Content-Transfer-Encoding: 8bit
Archived-At: <http://mailarchive.ietf.org/arch/msg/dhcwg/5o2w-njCCxFJp1Omkiaal7KFRSw>
Subject: [dhcwg] Security/Privacy & Addressing (was: Re: IETF-93 Follow Up - draft-ietf-dhc-stable-privacy-addresses (Respond by Aug 11, 2015))
X-BeenThere: dhcwg@ietf.org
X-Mailman-Version: 2.1.15
Precedence: list
List-Id: <dhcwg.ietf.org>
List-Unsubscribe: <https://www.ietf.org/mailman/options/dhcwg>, <mailto:dhcwg-request@ietf.org?subject=unsubscribe>
List-Archive: <https://mailarchive.ietf.org/arch/browse/dhcwg/>
List-Post: <mailto:dhcwg@ietf.org>
List-Help: <mailto:dhcwg-request@ietf.org?subject=help>
List-Subscribe: <https://www.ietf.org/mailman/listinfo/dhcwg>, <mailto:dhcwg-request@ietf.org?subject=subscribe>
X-List-Received-Date: Sat, 01 Aug 2015 09:37:33 -0000

Hi, Christian,

On 07/31/2015 09:34 PM, Christian Huitema wrote:
> On Friday, July 31, 2015 6:35 AM, Fernando Gont wrote:
>> 
>> On 07/29/2015 07:45 PM, Tomek Mrugalski wrote: ...
>>> But my strongest objection to it is that privacy and stable do
>>> not mix well.
>> 
>> It all depends on what you mean by privacy. Here were *aiming* to
>> allow to activity correlation within the same network. It's a goal,
>> not a flaw. If what bothers you is the use of "privacy" in the
>> title, please say so.
> 
> By definition, stable addresses allow for tracking over time, which
> is the antinomy of privacy.

If you really don't want to be tracked, the best advice is: do not
connect to any network.

If you want/have to connect, then to an extent or another there's some
degree of activity correlation that is possible, and sometimes needed or
even desirable -- there are tradeoffs, of course.

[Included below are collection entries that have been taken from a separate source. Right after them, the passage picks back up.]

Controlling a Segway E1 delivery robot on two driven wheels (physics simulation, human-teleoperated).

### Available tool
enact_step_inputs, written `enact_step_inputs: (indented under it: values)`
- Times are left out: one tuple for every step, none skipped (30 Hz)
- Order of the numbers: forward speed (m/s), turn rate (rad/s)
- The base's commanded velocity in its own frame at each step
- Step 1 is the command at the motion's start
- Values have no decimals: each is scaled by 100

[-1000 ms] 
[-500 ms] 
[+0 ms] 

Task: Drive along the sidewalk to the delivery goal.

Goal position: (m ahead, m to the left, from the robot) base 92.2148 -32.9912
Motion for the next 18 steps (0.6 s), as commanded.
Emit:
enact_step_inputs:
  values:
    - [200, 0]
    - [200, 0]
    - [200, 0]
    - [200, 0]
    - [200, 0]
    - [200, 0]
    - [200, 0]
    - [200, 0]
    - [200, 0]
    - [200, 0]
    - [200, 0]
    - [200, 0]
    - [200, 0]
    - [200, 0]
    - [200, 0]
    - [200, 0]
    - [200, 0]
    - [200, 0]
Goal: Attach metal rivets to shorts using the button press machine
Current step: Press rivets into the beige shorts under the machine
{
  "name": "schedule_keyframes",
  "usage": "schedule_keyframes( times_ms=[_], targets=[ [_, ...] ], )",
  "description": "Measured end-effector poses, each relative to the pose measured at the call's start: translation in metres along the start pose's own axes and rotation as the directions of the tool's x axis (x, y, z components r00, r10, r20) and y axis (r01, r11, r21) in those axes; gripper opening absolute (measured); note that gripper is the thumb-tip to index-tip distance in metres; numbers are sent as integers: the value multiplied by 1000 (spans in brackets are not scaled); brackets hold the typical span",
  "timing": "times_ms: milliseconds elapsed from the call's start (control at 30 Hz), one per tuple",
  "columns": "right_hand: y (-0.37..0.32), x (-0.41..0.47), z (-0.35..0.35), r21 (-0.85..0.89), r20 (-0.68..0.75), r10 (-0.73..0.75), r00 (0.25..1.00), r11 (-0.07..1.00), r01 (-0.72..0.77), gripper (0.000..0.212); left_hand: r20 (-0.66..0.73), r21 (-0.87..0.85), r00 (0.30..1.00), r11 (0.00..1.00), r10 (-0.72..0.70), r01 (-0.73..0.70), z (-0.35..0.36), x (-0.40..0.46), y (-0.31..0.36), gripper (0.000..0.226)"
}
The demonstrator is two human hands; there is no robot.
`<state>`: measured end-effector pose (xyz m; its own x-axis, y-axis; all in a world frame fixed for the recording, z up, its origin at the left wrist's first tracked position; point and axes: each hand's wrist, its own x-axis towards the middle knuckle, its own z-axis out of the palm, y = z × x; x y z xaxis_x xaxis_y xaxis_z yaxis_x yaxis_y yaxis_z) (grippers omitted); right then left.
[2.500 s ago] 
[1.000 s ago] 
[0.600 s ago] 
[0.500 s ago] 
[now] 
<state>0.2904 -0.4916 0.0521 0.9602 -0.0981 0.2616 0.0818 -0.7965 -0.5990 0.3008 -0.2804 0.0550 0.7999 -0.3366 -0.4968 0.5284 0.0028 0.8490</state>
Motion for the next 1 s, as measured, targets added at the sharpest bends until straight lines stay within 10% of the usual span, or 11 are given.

I believe it's hard to talk about security/privacy implications without
referring the specifics in this case.

First of all, and for the sake of simplicity, let's assume four
different issues:

1) Correlation of activities across networks
2) Host scanning/network reconnaissance
3) Device-specific attacks
4) Correlation of activities over time


RFC7217 tries to address #1-#3 above, but to explicitly allow for #4,
because that is of value to e.g. many enterprises. Keeping #4 was a
design goal, not a flaw -- because the inabiity to do #4 is what has led
many enterprises to disable RFC4941.

draft-ietf-dhc-stable-privacy-addresses aims at the same thing, with the
addition that if you manage all the local DHCPv6 servers, you can
achieve address stability across servers without any additional protocol.



>> Has anyone really assessed everything that could go wrong with
>> randomized MAC addresses?  -- THink of SAVI and other
>> first-hop-secuity mechanisms, issues with the ND cache, etc.
> 
> There are certainly environments where administrators will require
> users to give up privacy so the network can be controlled more
> efficiently. But it is very obvious that if you want privacy, you do
> not want to use stable identifiers.

The identifiers will have to be stable (for some definition of stable)
if you need "stable" TCP connections. e.g., I have plenty of ssh
sessions at different machines, and do not really want them to break for
some fancy "let's randomize this address over time" -- there's a
tradeoff, of course.

And the ability to e.g. have long-lived ssh sessions trumps in many
cases, the desire to randomize addresses over time.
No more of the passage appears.